The following expenses must be required for enrollment or attendance of a designated beneficiary at an eligible educational institution.

  • Tuition and fees (but limited to $10,000 for K-12)
  • .Books, supplies, and equipment.
  • The purchase of computer equipment, Internet access and related services if it is used by the beneficiary during any of years the beneficiary is enrolled at an eligible educational institution. 
  • Repayment of up to $10,000 in qualified student loans.
  • Expenses for special needs services for a special needs beneficiary in connection with enrollment or attendance at an eligible educational institution.
  • Qualified room and board expenses for a beneficiary enrolled at least half-time.

The beneficiary is generally the student (or future student) for whom the QTP is intended to provide benefits.

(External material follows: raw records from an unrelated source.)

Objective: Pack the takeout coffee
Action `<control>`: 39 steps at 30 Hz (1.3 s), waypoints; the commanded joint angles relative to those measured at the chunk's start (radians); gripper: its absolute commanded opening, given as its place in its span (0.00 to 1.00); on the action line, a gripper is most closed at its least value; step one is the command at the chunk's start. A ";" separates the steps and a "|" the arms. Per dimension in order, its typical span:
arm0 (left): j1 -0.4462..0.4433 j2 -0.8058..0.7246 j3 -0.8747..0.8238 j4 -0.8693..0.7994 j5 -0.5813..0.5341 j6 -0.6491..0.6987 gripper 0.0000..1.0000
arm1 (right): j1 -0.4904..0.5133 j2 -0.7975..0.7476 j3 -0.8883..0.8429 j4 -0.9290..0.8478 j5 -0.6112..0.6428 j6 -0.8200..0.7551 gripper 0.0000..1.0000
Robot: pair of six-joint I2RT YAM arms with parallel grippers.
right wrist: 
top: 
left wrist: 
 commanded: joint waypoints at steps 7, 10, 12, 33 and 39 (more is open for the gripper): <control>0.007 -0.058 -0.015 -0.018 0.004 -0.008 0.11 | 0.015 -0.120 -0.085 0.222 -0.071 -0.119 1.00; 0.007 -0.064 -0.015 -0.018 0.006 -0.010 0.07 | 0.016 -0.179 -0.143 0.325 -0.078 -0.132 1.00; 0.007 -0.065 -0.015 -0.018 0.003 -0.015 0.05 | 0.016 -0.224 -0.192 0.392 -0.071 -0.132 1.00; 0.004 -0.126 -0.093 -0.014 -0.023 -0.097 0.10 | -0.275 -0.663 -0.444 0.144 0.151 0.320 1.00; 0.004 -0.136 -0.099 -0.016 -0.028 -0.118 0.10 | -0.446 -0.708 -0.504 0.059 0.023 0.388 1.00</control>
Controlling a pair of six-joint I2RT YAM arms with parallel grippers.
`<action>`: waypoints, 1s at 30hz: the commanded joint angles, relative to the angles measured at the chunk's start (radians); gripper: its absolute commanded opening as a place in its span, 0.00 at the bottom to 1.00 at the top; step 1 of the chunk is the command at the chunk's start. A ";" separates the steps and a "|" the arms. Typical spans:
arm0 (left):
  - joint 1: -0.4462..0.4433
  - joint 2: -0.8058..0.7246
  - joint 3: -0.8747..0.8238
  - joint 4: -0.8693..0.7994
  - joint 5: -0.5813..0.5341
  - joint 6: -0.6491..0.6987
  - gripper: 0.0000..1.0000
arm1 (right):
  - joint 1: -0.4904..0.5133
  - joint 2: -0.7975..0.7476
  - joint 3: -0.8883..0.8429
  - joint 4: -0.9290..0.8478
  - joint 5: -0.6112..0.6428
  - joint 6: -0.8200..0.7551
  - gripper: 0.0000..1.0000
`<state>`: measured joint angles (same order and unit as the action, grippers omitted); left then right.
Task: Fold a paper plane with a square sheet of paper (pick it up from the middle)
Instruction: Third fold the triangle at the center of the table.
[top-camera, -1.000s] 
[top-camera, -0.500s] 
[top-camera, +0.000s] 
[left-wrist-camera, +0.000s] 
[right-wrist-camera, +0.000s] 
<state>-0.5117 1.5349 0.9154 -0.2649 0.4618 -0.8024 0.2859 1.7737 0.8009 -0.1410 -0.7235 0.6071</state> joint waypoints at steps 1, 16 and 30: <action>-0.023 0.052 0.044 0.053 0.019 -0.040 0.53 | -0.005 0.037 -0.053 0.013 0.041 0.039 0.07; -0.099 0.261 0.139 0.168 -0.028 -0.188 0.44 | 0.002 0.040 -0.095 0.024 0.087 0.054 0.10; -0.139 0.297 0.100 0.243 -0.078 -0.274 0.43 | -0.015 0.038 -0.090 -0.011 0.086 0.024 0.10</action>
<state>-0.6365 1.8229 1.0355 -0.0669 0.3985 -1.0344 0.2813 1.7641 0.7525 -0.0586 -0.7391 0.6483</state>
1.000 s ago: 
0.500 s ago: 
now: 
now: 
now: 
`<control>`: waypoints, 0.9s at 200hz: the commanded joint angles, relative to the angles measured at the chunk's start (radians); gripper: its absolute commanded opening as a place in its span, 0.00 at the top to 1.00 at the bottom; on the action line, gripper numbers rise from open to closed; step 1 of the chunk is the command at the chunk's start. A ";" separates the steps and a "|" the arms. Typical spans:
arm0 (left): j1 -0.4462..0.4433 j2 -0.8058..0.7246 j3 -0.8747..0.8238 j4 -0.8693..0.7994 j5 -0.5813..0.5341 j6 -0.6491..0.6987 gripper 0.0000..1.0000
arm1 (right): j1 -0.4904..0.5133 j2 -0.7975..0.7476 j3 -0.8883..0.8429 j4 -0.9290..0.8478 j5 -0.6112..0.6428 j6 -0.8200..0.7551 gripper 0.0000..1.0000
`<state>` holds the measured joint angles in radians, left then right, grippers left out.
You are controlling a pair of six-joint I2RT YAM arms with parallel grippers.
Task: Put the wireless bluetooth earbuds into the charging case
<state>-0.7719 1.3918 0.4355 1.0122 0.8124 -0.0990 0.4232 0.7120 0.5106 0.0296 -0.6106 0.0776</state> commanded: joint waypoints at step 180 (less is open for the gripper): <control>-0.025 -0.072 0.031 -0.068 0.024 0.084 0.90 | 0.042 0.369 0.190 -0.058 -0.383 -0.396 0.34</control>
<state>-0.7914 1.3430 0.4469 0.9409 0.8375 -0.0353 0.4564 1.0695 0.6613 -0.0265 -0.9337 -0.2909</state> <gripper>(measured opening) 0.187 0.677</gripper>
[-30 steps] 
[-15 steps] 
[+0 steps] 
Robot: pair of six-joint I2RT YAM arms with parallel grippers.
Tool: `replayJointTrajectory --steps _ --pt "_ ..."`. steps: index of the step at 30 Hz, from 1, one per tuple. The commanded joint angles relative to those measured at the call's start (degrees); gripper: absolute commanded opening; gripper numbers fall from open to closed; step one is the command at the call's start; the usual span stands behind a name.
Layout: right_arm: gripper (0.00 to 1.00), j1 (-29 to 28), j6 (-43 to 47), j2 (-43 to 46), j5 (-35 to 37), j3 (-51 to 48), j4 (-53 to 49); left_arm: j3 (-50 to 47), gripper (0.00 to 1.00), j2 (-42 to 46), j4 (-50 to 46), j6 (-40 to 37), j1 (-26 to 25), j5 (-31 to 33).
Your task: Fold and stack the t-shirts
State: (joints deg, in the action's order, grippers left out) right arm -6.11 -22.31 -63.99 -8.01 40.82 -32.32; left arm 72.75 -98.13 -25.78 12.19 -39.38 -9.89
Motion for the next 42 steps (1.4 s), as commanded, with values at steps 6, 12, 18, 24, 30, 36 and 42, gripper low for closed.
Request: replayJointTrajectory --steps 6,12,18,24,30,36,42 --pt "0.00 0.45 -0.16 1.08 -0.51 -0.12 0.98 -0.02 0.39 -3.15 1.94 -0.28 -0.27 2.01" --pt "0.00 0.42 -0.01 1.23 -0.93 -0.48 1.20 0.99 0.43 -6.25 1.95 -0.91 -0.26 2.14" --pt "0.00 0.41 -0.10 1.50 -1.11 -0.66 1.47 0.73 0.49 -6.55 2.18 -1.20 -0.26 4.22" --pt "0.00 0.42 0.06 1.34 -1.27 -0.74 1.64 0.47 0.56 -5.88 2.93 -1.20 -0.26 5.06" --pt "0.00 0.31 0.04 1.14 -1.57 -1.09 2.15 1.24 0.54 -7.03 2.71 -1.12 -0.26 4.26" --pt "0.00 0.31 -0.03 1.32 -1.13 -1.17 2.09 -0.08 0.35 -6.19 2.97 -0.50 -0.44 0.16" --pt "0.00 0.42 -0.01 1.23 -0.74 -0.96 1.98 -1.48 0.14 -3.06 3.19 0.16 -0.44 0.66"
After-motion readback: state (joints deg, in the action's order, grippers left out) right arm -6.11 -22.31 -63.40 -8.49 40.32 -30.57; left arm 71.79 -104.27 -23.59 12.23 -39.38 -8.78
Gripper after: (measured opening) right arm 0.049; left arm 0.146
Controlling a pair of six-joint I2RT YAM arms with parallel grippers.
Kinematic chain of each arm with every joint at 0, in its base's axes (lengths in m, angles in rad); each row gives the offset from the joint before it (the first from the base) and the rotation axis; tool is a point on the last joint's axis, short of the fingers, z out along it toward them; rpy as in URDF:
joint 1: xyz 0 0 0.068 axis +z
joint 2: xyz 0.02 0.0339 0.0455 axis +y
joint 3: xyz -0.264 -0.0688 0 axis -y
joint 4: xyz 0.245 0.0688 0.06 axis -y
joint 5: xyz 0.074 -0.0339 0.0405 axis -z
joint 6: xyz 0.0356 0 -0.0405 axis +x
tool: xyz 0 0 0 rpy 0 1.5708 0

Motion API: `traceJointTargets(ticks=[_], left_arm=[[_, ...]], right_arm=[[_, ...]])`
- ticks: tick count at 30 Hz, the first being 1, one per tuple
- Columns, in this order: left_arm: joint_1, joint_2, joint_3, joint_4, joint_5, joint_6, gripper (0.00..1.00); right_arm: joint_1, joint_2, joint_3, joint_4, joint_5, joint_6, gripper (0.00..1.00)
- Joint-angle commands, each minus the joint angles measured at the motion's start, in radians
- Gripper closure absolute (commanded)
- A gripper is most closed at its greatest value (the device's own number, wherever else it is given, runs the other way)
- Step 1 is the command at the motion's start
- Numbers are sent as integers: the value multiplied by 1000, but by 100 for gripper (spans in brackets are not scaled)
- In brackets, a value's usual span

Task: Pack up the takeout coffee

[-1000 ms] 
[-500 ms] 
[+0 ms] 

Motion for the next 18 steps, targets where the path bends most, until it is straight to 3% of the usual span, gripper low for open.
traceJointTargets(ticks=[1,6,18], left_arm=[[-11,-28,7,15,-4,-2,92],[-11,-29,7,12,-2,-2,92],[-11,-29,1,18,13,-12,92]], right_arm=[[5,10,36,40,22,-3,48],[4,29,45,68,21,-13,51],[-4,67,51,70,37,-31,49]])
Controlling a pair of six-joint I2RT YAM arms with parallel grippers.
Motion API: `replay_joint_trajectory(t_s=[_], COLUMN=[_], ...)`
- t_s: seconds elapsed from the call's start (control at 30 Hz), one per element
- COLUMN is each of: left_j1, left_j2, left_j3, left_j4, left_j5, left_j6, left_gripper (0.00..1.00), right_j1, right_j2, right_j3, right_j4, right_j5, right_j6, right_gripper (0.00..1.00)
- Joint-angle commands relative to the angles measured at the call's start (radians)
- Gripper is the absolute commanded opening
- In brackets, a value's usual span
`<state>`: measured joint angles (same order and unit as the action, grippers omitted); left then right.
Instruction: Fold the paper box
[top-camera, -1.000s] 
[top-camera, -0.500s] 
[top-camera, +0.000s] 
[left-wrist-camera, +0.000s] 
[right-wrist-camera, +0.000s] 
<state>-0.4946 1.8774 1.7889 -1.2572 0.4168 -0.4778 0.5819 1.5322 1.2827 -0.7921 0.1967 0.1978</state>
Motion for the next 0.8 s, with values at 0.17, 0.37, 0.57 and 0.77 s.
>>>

  • The beneficiary can be changed after participation in the QTP begins.
  • The designated beneficiary can be changed without transferring accounts.
  • A qualifying beneficiary change includes members of the benficiary's family.
  • The designated beneficiary generally does not have to include as income any earnings distributed from a QTP if the distribution is less than or equal to adjusted qualified education expenses.

The defined beneficiary's family includes the beneficiary's spouse and:

  • Son, daughter, stepchild, foster child, adopted child, or a descendant of any of them.
  • Brother, sister, stepbrother, or stepsister
  • Father or mother or ancestor of either.
  • Stepfather or stepmother.
  • Son or daughter of a brother or sister.
  • Brother or sister of father or mother.
  • Son-in-law, daughter-in-law, father-in-law, mother-in-law, brother-in-law, or sister-in-law.
  • The spouse of any individual listed above.
  • First cousin.
  • There are no income tax consequences if the beneficiary is changed to a member of the defined family. 

Contributions to a QTP on behalf of any beneficiary cannot be more than the amount necessary to provide for qualified education expenses of the beneficiary.

  • There are no income restrictions on the individual contributors.
  • Individual states plans may impose limits on total account balances or contributions.

Assets can be rolled over or transferred from one QTP to another.

  • There is a limit of 1 rollover per beneficiary within 12 months of prior transfers. 

(source IRS.gov Publication 970)

You should consider whether you or your beneficiary’s home state offers any state tax or other benefits available only from that state’s 529 Plan.

The guarantee of the annuity is backed by the claims paying ability of the issuing insurance company.